The lower the interest rate, the more the capital market looks for alternatives. But recently, the Brazilian Central Bank raised the benchmark interest rate to 4.25%. Carrara states that these changes were already expected and do not harm the company’s operation. “Today, our securitization is done [taking into account] the benchmark interest rate and the IPCA [the official inflation index in Brazil], which has also been increasing. But these levels are still quite comfortable because we pay relatively more than the interest rate. We knew this correction movement would come.”
“One of the implications of this is that we could not afford the luxury that typically financial institutions in Brazil afford, which is to have high default rates. There is no alternative for us. Either we generate credit with quality so that we don’t have to charge [the cost of] default from good payers, or there will be no credit. It is a challenge, but we like this challenge because there is nobody better than us to do this. We understand solar energy, and we have created a credit origination machine that has a very different approach than the whole market has to ensure quality.”

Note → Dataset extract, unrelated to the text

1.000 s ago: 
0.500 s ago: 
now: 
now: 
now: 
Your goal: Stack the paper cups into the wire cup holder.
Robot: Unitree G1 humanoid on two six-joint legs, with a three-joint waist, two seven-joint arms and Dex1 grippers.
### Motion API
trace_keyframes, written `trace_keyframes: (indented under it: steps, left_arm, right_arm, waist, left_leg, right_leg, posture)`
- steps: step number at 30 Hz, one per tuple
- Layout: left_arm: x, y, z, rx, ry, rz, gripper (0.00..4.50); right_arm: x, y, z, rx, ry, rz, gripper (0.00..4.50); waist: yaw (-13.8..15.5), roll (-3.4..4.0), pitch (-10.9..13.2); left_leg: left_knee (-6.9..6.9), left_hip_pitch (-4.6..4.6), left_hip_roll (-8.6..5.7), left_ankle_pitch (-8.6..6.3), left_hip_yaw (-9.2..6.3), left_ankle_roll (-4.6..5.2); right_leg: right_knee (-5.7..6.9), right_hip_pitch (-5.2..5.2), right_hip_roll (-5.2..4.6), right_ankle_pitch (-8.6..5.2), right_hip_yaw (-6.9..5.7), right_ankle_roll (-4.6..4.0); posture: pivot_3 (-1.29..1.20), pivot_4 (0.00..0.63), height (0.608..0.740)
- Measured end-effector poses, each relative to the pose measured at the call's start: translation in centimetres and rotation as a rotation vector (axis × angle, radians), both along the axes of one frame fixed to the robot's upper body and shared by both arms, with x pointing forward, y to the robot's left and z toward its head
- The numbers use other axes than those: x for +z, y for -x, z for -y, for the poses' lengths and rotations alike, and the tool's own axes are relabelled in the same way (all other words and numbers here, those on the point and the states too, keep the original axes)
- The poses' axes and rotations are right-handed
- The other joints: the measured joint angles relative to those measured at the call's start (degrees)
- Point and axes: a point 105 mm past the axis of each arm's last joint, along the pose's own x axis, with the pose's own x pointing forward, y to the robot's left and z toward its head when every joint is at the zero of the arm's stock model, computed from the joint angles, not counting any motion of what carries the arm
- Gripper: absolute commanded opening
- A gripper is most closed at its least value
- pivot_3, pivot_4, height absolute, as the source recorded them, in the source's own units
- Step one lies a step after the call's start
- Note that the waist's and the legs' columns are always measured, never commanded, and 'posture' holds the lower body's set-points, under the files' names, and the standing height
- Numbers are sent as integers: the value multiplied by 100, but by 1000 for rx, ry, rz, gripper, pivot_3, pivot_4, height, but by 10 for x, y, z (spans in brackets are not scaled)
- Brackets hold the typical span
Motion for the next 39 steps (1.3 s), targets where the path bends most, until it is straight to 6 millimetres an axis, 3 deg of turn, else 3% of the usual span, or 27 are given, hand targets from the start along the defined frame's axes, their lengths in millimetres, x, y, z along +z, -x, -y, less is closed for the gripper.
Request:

Solfácil accesses money for credit financing in capital markets by selling debentures that the company issues in the market. For the lines aimed at individuals and companies, the startup raises money in the market through the green FIDC (a type of fund composed of receivables of different kinds of issuers widely used in the Brazilian credit market) that it has launched.
But for the line focused on agribusiness, Carrara says there is the possibility of raising credit through other instruments, such as Certificates of Agribusiness Receivables (CRA), which are fixed-income securities backed by receivables originated from businesses between rural producers. “It is an incentivized line. It doesn’t change much for the consumer, but it is a market funding that can give more efficiency to this operation.”
The difference between the credit offered by Solfácil for companies, individuals, and agribusinesses is in the ticket: for individuals, the line is up to BRL 200,000, and for small entrepreneurs, Solfácil finances up to BRL 500,000. For farmers, the funding ceiling has not yet been defined. “We are discussing some points, but it is a market that typically needs more grace period because the rural producer relies on the harvest, has an irregular working capital. It is important to give a grace period so that he can have a crop to pay during this period. We are discussing how to match amortization with crops and the securitization itself.”
Carrara says that the startup has grown about 20 times in volume of loans granted in the last year, originating BRL 60 million per month. From 30 people last year, the team has grown to 200 employees and should end 2022 with 460.
Solfácil expects to finance BRL 1 billion in 2021 and BRL 2.5 billion in 2022. “This year will be another year of almost 10-fold growth, much of it due to the launch of the business line and the rural line. The solar energy market is countercyclical; when the economy is doing badly, it grows because people think about reducing consumption and expenses [in this case, the electricity bill]”.